### Aim of the task
Below are the records; copy exactly the stretch from the line containing "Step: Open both" through the line containing "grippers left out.", both ends included, and nothing else.

### Data extracted from a collection
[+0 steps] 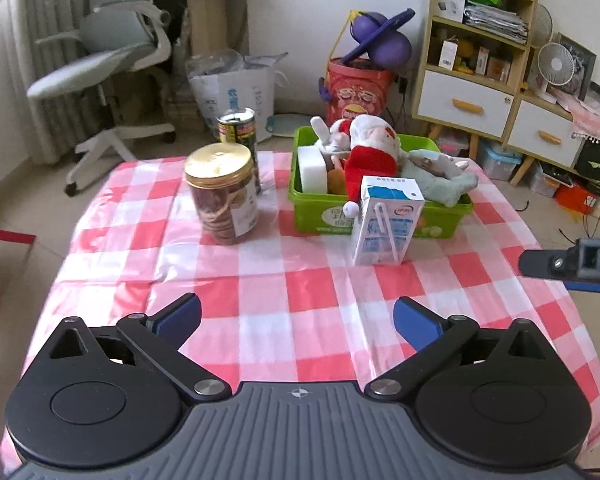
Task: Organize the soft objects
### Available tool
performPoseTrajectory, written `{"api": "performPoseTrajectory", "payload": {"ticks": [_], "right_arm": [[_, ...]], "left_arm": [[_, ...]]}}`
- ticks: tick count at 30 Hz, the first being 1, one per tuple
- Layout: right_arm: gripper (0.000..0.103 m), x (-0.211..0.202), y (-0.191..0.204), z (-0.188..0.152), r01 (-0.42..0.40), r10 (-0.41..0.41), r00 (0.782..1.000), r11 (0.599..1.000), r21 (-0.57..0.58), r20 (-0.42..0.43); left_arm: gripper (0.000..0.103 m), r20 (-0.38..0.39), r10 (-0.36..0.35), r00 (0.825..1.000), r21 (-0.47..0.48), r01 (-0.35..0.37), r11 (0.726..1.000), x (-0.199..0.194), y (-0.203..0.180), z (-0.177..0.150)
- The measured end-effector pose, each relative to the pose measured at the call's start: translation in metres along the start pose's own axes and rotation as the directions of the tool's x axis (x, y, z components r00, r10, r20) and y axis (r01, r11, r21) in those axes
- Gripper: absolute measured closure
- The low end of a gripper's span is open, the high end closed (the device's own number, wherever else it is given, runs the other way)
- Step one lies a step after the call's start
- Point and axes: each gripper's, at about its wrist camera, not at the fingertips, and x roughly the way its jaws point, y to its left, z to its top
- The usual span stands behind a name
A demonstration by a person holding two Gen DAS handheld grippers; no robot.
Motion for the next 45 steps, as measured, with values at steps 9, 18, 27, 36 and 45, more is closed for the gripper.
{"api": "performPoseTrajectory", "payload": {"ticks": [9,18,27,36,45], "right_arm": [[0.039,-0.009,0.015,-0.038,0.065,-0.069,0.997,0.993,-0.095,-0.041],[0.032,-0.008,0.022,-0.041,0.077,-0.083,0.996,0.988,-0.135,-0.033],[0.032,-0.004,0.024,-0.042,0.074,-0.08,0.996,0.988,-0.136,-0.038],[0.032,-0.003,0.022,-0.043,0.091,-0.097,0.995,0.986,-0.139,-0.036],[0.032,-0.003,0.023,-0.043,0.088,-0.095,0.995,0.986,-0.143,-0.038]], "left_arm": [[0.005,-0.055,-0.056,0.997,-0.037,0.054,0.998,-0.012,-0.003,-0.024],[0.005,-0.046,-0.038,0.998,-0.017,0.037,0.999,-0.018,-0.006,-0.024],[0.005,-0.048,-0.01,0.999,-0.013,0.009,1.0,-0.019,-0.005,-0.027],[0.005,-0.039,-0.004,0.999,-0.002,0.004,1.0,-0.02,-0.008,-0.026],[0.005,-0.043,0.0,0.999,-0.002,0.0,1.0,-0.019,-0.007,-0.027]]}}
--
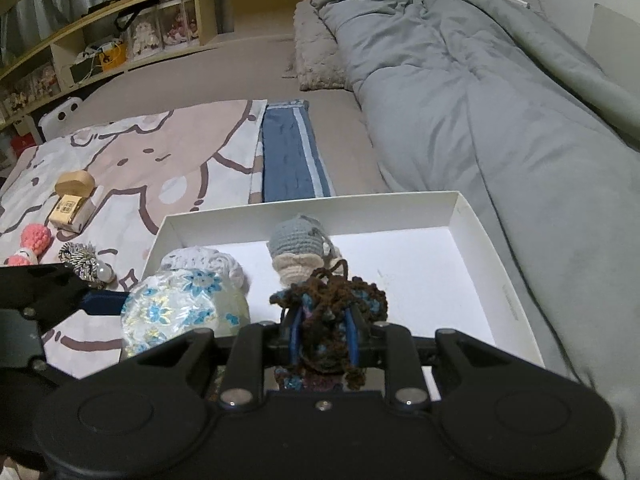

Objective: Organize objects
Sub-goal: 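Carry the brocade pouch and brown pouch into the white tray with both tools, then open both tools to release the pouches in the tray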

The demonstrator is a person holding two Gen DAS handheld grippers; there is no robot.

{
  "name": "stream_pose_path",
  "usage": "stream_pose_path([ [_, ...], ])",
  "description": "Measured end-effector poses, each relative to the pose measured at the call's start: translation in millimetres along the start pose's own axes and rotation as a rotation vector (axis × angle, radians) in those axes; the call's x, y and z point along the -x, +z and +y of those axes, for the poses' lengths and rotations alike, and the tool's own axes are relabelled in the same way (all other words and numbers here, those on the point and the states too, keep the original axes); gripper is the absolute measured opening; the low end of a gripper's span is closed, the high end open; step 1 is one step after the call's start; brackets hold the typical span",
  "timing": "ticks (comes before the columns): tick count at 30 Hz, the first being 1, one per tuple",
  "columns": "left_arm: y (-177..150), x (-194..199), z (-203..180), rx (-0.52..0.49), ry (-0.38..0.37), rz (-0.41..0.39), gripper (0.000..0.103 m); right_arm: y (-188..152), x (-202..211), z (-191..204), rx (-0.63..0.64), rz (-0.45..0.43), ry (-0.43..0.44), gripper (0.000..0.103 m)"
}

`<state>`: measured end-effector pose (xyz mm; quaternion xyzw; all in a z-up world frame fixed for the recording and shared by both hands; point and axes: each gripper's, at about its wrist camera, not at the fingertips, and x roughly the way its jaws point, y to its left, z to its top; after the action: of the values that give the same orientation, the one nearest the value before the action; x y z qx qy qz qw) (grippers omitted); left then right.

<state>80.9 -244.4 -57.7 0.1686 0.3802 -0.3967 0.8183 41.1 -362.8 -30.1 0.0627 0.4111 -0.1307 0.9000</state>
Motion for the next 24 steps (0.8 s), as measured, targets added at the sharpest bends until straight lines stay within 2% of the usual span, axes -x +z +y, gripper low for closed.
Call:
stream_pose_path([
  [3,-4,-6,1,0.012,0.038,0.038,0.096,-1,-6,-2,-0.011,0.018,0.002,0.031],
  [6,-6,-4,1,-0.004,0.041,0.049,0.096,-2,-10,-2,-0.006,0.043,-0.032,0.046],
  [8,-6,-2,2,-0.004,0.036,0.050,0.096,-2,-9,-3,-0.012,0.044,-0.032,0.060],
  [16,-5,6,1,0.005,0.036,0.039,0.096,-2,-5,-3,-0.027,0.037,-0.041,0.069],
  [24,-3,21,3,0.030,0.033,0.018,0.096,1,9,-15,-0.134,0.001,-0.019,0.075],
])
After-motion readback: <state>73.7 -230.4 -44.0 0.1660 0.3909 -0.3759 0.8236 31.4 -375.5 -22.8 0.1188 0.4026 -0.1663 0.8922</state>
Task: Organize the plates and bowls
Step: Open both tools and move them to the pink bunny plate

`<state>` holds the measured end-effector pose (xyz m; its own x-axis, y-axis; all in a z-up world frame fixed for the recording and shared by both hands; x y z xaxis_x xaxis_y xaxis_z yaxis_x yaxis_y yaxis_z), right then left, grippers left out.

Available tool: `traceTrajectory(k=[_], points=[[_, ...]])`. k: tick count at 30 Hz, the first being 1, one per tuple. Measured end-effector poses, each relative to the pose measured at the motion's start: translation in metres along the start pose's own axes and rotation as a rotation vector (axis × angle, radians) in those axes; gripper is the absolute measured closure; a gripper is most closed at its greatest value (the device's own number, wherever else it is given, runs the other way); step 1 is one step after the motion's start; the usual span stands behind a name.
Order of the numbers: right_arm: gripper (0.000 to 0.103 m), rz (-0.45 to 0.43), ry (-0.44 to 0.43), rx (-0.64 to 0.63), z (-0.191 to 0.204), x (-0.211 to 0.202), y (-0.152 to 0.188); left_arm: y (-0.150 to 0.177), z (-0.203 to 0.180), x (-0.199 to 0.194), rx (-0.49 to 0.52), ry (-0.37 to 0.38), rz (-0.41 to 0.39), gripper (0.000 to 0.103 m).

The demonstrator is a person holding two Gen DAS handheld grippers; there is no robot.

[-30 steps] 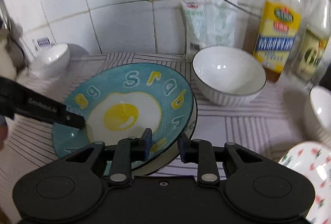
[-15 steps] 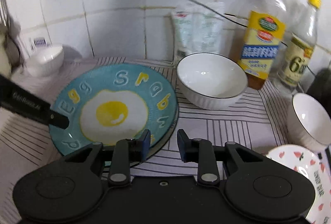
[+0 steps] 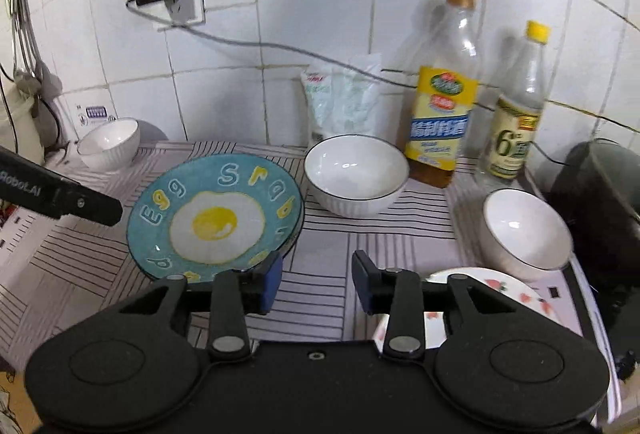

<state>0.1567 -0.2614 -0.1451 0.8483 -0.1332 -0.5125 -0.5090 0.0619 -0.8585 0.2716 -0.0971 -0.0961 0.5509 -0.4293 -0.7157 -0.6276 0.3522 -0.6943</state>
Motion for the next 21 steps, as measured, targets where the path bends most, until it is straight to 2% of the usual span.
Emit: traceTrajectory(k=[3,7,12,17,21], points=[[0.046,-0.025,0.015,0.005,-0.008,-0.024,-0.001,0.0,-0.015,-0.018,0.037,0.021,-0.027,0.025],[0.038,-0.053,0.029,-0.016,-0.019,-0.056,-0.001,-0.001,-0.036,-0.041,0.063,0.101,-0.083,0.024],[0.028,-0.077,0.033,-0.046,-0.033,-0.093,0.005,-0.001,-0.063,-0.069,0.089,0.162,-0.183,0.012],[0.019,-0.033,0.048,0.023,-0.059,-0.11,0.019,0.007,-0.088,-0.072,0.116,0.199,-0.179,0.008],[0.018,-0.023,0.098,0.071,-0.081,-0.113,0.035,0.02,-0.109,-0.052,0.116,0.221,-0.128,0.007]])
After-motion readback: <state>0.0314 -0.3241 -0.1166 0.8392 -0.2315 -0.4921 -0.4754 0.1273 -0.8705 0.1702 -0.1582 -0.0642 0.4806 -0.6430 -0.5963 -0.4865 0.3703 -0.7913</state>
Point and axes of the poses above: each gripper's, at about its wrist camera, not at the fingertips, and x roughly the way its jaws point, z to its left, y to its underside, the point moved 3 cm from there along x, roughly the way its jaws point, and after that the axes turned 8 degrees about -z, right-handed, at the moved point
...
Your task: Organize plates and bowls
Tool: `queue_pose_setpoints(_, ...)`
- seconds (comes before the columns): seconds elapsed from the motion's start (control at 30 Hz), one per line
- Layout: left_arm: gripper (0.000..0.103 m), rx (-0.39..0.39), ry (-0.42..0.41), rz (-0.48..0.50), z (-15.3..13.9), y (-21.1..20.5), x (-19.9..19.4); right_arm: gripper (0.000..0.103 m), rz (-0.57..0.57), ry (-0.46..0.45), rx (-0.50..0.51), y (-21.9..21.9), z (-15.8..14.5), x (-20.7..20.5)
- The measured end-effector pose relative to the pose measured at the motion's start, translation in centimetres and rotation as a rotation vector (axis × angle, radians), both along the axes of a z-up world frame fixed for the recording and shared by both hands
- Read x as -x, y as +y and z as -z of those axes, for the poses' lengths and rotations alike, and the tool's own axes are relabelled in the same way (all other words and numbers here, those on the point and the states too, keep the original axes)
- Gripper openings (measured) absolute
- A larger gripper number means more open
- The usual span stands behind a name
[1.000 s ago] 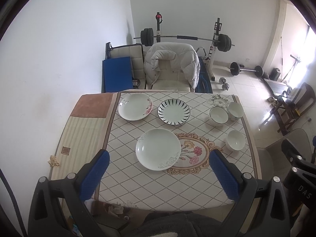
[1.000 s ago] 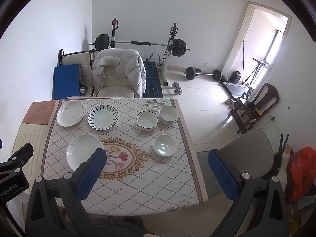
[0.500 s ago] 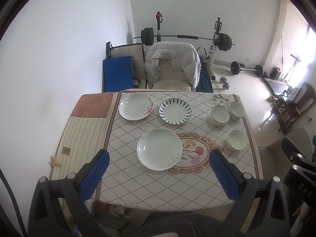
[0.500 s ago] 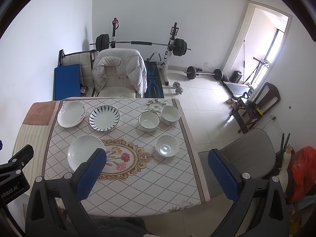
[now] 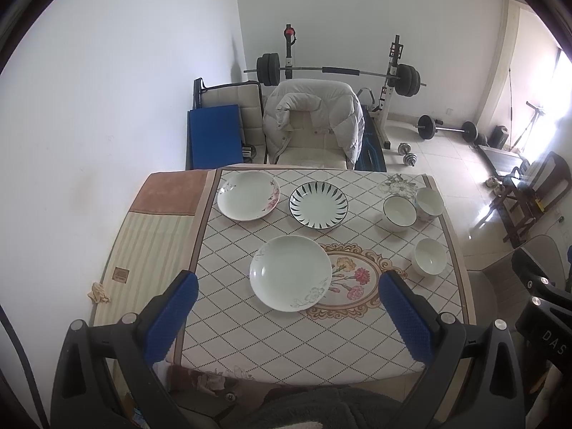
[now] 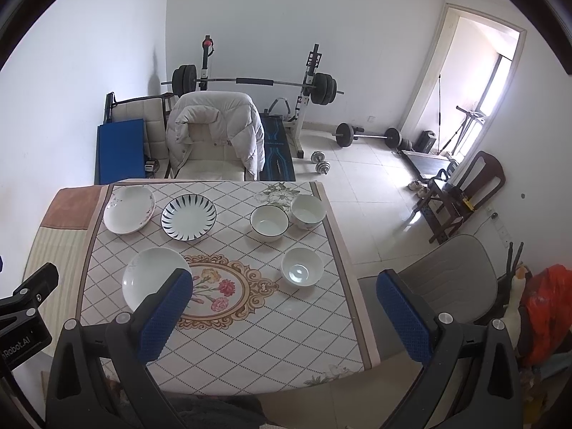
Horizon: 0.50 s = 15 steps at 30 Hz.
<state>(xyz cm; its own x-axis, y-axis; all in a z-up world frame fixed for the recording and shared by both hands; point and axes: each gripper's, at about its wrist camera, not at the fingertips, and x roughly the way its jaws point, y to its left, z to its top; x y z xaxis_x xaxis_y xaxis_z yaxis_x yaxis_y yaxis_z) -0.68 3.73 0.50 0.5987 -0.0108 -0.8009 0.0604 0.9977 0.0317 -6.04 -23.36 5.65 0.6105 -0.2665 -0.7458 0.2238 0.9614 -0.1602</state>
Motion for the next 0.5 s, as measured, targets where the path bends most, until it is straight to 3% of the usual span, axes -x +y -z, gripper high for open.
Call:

### Your response
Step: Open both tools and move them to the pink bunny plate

`<state>` holds the measured end-effector pose (xyz m; its own x-axis, y-axis; all in a z-up world frame fixed for the recording and shared by both hands; x y z xaxis_x xaxis_y xaxis_z yaxis_x yaxis_y yaxis_z), right then left, grippers left out.

There is nothing further to this exercise.